Irish traditional song lyrics — collected by Beer Belly Band.
(Traditional)
Good evening all me jolly lads, I’m glad to find you well
If you gather all around, sure a story I will tell
For I’ve got a situation and begorrah and begob
I can whisper I’ve the weekly wage of nineteen bob
Its twelve months since October that I left me native home
After helpin’ in Killarney to cut harvest down,
But, now I wear a gansey and around me waist a belt
I’m the gaffer of the squads that makes the hot asphalt.
Chorus:
We laid it in the hollows, and we laid it the flats
And if it doesn’t last forever, I swear I’ll ate me hat
I’ve traveled up and down the world, and sure I never felt
Any surface that was equal, to the hot asphalt
Well one day a copper comes to me and he says to me, “‘McGuire,
Will you kindly let me light me pipe, down at your boiling’ fire?”

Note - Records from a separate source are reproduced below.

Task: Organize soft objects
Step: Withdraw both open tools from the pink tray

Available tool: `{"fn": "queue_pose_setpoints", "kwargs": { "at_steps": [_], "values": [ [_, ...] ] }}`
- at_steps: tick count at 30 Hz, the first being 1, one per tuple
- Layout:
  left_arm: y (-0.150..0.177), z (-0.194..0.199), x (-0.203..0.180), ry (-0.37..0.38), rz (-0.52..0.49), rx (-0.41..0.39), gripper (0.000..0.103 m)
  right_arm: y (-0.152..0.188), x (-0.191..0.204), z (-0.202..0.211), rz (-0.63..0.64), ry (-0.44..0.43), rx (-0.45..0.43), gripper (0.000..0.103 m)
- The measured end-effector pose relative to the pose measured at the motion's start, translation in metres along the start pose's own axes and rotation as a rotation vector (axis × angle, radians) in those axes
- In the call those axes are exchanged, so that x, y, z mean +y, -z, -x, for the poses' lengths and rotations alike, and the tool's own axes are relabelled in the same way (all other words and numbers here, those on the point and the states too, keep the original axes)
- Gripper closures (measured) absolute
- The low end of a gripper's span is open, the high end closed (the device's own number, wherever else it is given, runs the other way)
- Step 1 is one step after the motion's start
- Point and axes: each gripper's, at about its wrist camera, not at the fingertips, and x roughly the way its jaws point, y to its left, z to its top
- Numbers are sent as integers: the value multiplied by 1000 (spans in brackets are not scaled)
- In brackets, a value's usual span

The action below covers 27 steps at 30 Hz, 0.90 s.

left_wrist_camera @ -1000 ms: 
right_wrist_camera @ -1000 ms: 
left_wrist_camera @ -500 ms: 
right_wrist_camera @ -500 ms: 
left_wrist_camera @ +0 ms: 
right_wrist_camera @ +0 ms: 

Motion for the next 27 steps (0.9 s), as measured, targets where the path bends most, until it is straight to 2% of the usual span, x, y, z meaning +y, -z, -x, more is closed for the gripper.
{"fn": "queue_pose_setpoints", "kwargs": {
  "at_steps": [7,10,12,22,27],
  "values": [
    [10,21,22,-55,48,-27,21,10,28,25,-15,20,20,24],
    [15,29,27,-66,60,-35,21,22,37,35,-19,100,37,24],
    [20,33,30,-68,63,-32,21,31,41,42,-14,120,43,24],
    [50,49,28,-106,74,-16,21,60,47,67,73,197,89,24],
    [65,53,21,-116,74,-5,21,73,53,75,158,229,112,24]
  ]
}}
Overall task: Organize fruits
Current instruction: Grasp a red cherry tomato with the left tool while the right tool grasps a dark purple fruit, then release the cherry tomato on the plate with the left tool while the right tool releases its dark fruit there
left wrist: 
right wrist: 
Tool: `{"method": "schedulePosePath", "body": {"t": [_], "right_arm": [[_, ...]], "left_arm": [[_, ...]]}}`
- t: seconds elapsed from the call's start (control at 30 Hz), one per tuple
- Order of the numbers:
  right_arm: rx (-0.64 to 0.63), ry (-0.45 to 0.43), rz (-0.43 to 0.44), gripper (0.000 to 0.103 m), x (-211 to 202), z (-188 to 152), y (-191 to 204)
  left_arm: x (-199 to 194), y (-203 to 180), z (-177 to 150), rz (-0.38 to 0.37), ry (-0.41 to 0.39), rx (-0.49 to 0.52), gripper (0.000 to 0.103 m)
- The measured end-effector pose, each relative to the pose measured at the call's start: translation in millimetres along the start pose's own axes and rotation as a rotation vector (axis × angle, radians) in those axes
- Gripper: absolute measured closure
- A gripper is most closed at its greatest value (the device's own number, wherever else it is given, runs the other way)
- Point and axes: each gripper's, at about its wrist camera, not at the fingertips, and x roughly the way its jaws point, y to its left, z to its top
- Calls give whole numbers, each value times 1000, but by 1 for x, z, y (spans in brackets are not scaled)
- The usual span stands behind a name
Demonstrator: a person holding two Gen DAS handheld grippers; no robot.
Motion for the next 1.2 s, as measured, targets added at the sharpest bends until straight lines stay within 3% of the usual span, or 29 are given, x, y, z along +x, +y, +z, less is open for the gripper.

Well he planks himself right down on there his hobnails up the heat
And sez I, Me decent man, you’d better go and mind your beat
He ups and sez, I’m down on you and up to all your pranks
Don’t I know you for a traitor from the Tipperary ranks
Boys I struck right from the shoulder and I gave him such a belt
That he landed in the boiler full of hot asphalt.
Chorus
Well we quickly pulled him out again and we placed him in a tub,
And with soap and heated water we began to rub and scrub.
But the divil the thing it hardened, it turned as hard as stone,
And with every other rub, sure you could hear the copper groan.
I’m thinkin’ sez O’Reilly that he’s lookin’ like old Nick
And burn me if I’m not inclined to cleave him with me pick
Now sez I it would be easier to boil him till he melts
And to stir him nice easy into the hot asphalt
Chorus
You can talk about your sailor lads, ballad singers and the rest
Your tailors and shoemakers, who please the ladies best,
The only ones who the way the flinty hearts to melt
Are the lads around the fire makin’ the hot asphalt
With rubbin’ and with scrubbin’, he caught his death of cold,
And for scientific purposes his body has been sold.
In the Kelvingrove Museum now he’s hanging by the belt,
As a monument to the Irish and the hot asphalt.